At the atomic level, the close‑packed CsCl9 8‑ prism forces adjacent chloride anions to engage with the biprotanated cystamine ligands, creating an uneven charge‑balancing environment. The resulting distortion splits the indium chloride octahedra into two inequivalent sites, each responding differently to Sb3+ incorporation. When antimony occupies these sites, its 5s2 lone‑pair electrons interact with the distorted lattice, generating a cooperative dual‑site emission pathway that spans the entire visible spectrum. This distortion‑modulated mechanism not only broadens the photoluminescence bandwidth but also enhances radiative efficiency under mild excitation, addressing a critical bottleneck for practical device integration.

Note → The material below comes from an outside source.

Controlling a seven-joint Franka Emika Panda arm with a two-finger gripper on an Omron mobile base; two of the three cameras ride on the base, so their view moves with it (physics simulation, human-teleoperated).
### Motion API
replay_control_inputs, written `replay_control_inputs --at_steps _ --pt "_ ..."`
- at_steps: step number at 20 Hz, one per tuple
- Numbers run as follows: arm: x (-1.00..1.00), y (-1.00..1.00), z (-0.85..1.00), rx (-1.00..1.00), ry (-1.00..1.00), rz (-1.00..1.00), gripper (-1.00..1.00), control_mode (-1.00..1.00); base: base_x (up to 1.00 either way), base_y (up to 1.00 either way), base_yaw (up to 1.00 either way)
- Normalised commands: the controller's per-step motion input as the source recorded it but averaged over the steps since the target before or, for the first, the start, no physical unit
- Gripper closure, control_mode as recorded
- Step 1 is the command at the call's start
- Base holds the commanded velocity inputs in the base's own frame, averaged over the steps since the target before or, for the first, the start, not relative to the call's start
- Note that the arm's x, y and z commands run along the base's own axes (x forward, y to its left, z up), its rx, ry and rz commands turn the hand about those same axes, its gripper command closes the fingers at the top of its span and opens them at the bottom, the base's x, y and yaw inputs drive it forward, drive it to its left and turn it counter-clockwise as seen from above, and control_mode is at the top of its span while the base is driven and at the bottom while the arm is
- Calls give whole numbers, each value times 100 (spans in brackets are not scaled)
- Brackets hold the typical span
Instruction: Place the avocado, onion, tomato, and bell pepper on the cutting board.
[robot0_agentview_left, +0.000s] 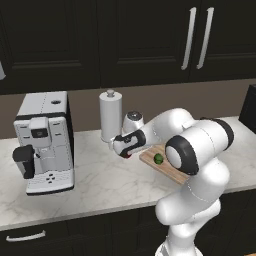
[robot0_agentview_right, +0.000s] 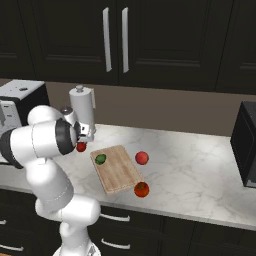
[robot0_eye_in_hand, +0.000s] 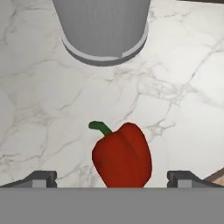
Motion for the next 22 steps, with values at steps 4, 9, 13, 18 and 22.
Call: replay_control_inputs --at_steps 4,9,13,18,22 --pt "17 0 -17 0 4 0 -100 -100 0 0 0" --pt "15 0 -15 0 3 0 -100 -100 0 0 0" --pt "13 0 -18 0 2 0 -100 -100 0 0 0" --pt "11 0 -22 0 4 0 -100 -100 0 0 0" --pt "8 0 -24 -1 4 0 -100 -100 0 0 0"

The implications extend beyond academic curiosity. Ultra‑broadband emitters are essential for next‑generation solid‑state lighting, full‑color displays, and optical communication components that demand wide spectral coverage. By demonstrating that B‑site‑driven phase transitions can unlock such performance in a lead‑free matrix, the study opens avenues for scalable manufacturing of environmentally benign light‑emitting diodes. Future research will likely explore the tunability of the domino effect across different halide chemistries and organic spacers, aiming to tailor emission profiles for specific commercial applications while preserving the material’s structural robustness.